The kind of art Rachel bas-Cohain creates is kinetic; she calls it "air, fluids, light in motion exhibited as sculpture."
Although her exhibit has been at the Radcliffe Institute since November 8, not a single art critic or newspaper reviewer has appeared, she said in an interview yesterday.
"I sent out materials to all the local papers, and there's been no response," she said. "People see a woman's name and they just don't come."
Estimating that between 150 and 200 people have visited her exhibit, bas-Cohain said, "I've received wonderful support from those who have come." But the critics have shown little interest in her show and, she said, "I'm feeling very blue about it."
Bas-Cohain has been supported by a two-year Radcliffe Institute grant which is now ending. "I feel a little unsure of the future," she said. A graduate of Brooklyn School of Music, she has held several post-graduate fellowships and "didn't feel I'd have difficulty finding a position until recently when I tried."
At a Boston gallery run by two women she was told, "Women are a bad risk. We don't like to handle them." She had previously been unable to find a teaching position. "There is in our culture an ingrained preference of man over woman," she said.

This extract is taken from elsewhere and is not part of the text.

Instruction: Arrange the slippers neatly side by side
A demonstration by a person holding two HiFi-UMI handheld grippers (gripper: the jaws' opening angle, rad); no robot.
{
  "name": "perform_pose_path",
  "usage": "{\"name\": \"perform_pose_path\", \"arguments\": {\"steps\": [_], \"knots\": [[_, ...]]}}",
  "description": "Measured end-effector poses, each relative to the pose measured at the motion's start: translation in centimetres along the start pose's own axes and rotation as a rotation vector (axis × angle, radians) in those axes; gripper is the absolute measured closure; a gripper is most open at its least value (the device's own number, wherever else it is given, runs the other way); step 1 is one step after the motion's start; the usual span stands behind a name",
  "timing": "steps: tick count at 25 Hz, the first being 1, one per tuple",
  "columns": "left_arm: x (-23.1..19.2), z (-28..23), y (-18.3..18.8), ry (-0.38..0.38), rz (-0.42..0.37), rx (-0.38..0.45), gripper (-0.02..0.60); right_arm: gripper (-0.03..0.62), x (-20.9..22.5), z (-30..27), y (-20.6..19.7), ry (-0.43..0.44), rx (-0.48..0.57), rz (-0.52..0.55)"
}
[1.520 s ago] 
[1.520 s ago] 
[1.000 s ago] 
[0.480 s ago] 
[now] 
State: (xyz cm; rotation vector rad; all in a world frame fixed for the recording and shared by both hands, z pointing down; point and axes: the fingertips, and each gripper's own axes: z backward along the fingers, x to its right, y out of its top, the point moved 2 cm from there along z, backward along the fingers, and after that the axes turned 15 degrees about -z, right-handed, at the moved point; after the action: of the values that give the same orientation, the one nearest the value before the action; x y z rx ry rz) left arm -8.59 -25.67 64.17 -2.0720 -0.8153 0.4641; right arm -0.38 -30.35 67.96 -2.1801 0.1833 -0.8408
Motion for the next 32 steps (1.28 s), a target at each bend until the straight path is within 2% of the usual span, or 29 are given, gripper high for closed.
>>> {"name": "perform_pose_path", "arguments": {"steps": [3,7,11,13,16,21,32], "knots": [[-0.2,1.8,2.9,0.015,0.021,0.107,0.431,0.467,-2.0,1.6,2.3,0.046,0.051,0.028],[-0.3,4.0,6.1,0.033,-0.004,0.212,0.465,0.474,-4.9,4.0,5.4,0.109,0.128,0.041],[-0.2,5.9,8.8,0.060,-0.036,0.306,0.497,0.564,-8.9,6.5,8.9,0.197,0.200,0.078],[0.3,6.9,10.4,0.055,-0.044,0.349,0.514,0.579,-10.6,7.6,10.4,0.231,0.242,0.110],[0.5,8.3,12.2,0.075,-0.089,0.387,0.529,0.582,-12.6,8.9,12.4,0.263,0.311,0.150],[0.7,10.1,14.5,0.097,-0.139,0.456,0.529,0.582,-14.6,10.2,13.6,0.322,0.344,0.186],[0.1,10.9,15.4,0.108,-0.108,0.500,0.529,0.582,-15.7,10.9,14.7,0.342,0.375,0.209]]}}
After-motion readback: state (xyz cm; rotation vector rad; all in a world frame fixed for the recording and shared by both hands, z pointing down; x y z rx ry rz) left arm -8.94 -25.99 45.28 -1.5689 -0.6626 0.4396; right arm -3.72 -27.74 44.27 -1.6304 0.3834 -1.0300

Bas-Cohain is supporting herself now with the income from one of her works which is being mass-produced. "Next year, I don't know, I may have to rely on my husband for support," she said. Materials and studio expenses alone total about $400 a month.
Bas-Cohain's exhibit will run through November 27. She has worked in painting, graphics, and now kinetics. She lives in Somerville and spends most of the time doing her art.
"I think it's good; and it is the kind of art that people are becoming interested in now," she said. "It's awful having to beg people to review it."